GÀRGIA Sul significato di questo soprannome ho sentito diverse e differenti esposizioni. Qualcuno afferma che deriva dalla caratteristica roca, forte e sforzata della voce; altri, che dipende dal modo di parlare a voce alta ed eccitata; altri ancora, che fu attribuito ad un tale che durante una battuta di caccia alla volpe si mise ad urlare così tanto da farla scappare.

Gàrgia ha, invece, derivazione dal longobardo Karig (antico alto tedesco Karag) con significato di Gargo: furbo, scaltro, malizioso, astuto.
«Questa astuzia», mi riferisce Salvatore Mongiardo ‘e Gàrgia, «è ben documentata dalla leggenda del forgiaro che non sapeva saldare il ferro perché solo la Sibilla conosceva il segreto che non svelava a nessuno. Il forgiaro mandò per il paese ‘u discìpulu che gridò:
‘U mastru mio sardau ‘u zappuni! “
La Sibilla udì ed esclamò:
“ Uh, gatta ci cova! O ‘nterra catta o rina misa! “»
E il forgiaru, per l’appunto, doveva dimostrarne non poca di scaltrezza e astuzia quando dall’insieme di elementi di ferro diversi doveva modellarli, a oltre 700 gradi, e compattarli ad un pezzo unico a forza di spezzarsi le braccia battendo con la mazza sull’incudine.

Il primo fabbro arrivato a S.Andrea, da San Sostene, verso la metà dell’800, fu mastro Vincenzo Mongiardo.
Rùajini,
magli, mazze e mezze mazze cantàvanu a missa alla forgia di mastro Vicìanzu: il lavoro era tanto e si faceva aiutare anche dai figli.
Un giorno che era particolarmente stanco e i santissimi gli giravano alla velocità del Firinghiddhu, si rivolse al figlio Bruno dicendogli:
« O Bruneddhu, mini tu o minu eu?» Intendendo di tirare il mantice;
«No, tata, Minati vui!» rispose ingenuamente Bruno;
«E va’ bonu, minu eu !» replicò il padre che appena finito di parlare cominciò a menare a scrapèdunu e a gurdara 'e suttamùacchi il figlio, che non aveva capito l’antifona.

Durante la Seconda Guerra Mondiale Pasqualino era tornato a casa per una breve licenza.
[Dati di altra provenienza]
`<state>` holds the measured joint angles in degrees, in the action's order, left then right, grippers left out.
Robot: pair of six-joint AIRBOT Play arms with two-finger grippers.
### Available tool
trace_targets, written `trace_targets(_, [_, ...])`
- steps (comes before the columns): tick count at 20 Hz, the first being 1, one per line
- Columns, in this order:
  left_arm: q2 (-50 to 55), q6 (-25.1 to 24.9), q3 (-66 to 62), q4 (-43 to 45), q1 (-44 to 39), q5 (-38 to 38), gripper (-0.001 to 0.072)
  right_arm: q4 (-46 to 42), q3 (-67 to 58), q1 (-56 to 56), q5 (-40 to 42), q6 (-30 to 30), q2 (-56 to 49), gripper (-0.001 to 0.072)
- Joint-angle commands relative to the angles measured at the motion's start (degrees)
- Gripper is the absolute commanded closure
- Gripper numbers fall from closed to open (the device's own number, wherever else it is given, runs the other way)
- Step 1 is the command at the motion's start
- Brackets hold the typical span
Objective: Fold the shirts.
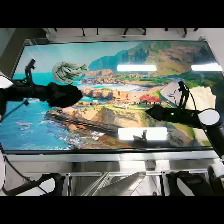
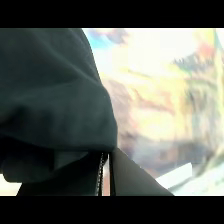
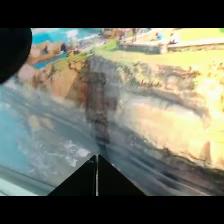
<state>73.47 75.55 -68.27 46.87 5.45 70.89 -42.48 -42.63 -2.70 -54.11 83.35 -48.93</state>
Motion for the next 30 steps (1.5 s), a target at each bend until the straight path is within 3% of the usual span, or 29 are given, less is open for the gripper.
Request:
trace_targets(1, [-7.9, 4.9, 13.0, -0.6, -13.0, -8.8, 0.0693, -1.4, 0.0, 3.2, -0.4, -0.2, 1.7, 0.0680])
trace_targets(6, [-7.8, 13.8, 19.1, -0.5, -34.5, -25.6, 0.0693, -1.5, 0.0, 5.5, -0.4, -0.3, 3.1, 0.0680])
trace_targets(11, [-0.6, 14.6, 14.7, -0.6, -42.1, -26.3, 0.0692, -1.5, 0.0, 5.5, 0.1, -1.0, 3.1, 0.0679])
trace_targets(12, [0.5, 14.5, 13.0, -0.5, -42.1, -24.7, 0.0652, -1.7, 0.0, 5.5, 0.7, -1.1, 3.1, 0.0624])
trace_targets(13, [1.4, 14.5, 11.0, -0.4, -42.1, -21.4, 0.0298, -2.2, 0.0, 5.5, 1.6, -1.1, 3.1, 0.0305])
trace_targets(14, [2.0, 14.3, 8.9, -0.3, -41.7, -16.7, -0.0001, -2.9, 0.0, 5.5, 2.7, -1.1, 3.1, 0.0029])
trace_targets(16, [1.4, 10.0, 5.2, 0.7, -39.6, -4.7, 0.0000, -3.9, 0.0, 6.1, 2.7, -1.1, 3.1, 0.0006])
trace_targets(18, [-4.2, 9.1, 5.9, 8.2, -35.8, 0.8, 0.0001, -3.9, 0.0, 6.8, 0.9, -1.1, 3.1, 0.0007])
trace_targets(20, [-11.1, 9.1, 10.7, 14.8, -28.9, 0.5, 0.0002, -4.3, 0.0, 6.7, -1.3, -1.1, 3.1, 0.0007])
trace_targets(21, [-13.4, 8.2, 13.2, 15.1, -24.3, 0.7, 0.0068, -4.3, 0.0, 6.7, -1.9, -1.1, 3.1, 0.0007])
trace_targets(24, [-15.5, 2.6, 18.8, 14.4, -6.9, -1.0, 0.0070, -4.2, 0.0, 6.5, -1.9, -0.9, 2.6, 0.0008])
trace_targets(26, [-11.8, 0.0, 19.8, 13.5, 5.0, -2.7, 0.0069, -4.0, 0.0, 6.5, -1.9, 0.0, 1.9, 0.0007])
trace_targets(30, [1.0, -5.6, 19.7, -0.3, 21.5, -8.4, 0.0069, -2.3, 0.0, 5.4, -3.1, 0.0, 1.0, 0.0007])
Prima di ripartire per il fronte aveva spiegato a Rafelina ‘e Gàrgia, sua moglie, di come comportarsi in caso di attacco aereo e nella specie se questi dovessero lanciare gas asfissianti : « mi raccomando, se l’apparecchj jèttanu ‘u gassu prendi una pezza e bagnala con acqua, mettila davanti alla bocca e sdraiati panza ‘nterra ».
Il tempo passa e Rafelina non dimentica un attimo il consiglio del marito. Stava chiacchierando davanti casa con l’amica Ttora quando dalla Coscia di Stalettì videro spuntare un aereo militare che non dava tante garanzie. Senza dire né cùamu né quandu scapparono dentro casa e seguirono a puntino i consigli di Pasqualino.
« Cummara Rafelina, mi pìardu ! ‘On risistu ! ».
« Ma jìo mi sciàlu ! » rispondeva Raffaella.
« Vi dicu ca mùaru, mi vrùscia l’arma ! » insisteva Ttora.
Proprio in quell’attimo la figlia di quest’ultima entra ‘ntruncu in casa per avvertire del pericolo e vedendo le due donne sdraiate per terra esclamò : « A ma’, ma chi è stà puzza? Apariti ‘i franìasti ca ccà si mora ! ». Per forza Ttòra si sentiva morire: nella fretta di fare le cose aveva inzuppato la pezza con petrolio mùnditu.